Le jeune drôle avait sur le bout de la langue le récit de la scène qui s’en était suivie ; mais se rappelant que la chose pourrait bien arriver aux oreilles de son maître, et songeant aux recommandations réitérées qui lui avait faites M. Crimple « de ne point jaser, » il se contint et se borna à ajouter : « Sa femme veillait en l’attendant.

– Et tout considéré, dit aigrement mistress Gamp, elle aurait fait mieux de ne pas aller se fatiguer à ce métier-là. Paraissent-ils être en bonne intelligence, monsieur ?

– Oh ! oui, répondit Bailey, en assez bonne intelligence.

– J’en suis bien satisfaite, dit mistress Gamp avec un second reniflement significatif.

– Il n’y a pas si longtemps qu’ils sont mariés, fit observer Poll en se frottant les mains, pour ne pas vivre en bonne intelligence.

– C’est vrai… dit Mme Gamp, toujours aussi significative.

– Surtout, continua le barbier, si le gentleman a bien le caractère que vous lui avez reconnu.

– Je parle comme je pense, monsieur Sweedlepipe, dit mistress Gamp.

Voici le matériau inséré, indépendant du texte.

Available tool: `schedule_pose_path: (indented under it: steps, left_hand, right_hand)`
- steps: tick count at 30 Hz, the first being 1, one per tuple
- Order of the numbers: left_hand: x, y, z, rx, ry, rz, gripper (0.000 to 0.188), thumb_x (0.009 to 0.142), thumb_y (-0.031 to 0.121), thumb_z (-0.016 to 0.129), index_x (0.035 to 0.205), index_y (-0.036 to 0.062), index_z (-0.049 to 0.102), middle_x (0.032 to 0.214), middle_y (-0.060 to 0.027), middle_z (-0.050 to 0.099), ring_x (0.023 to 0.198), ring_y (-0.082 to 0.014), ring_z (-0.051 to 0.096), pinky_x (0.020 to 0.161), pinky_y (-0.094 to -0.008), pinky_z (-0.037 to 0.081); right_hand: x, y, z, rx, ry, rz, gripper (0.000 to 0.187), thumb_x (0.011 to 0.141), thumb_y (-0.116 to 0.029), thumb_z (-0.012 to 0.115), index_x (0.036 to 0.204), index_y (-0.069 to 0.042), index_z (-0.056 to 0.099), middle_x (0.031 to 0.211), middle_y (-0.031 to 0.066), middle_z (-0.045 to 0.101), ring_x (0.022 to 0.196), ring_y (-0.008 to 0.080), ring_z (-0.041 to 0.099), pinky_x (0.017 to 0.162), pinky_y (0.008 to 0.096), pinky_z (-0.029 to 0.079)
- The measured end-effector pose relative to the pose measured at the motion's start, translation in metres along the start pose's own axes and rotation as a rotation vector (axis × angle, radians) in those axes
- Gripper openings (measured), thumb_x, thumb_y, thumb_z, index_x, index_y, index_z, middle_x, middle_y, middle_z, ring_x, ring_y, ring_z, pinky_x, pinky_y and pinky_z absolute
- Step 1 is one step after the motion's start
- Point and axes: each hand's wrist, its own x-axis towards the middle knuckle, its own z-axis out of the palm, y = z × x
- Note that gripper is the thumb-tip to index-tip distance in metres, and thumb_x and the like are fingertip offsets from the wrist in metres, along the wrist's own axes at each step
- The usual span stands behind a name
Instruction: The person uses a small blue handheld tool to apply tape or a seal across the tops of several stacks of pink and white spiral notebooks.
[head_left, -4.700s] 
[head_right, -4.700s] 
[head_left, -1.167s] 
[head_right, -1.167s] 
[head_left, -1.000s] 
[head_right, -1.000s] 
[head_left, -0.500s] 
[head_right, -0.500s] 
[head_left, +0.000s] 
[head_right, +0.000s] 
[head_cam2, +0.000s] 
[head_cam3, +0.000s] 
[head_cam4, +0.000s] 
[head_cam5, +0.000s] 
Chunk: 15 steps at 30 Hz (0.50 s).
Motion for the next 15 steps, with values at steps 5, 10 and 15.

Je serais bien fâchée de faire autrement ! Mais nous ne savons jamais ce qui est caché dans le cœur d’autrui, et, si nous avions à cet endroit-là des carreaux de vitre, nous aurions souvent besoin, je ne parle pas pour moi, de fermer les volets, je puis vous l’assurer !

– Mais enfin vous ne voulez pas dire… commença Poll Sweedlepipe.

– Non, dit mistress Gamp, l’interrompant tout net, non du tout, du tout. Ne vous imaginez pas ça. Les tortures de l’Imposition ne sauraient me contraindre à l’avouer. Tout ce que je dis, ajouta la bonne femme en se levant et en drapant son châle autour d’elle, c’est qu’on m’attend au Bull et que je perds ici des moments précieux. »

Le petit barbier, à qui son ardente curiosité inspirait un vif désir de voir le malade de mistress Gamp, proposa à M. Bailey d’accompagner tous deux la brave dame jusqu’au Bull, pour assister au départ de la voiture. Le jeune gentleman y consentit, et ils partirent ensemble.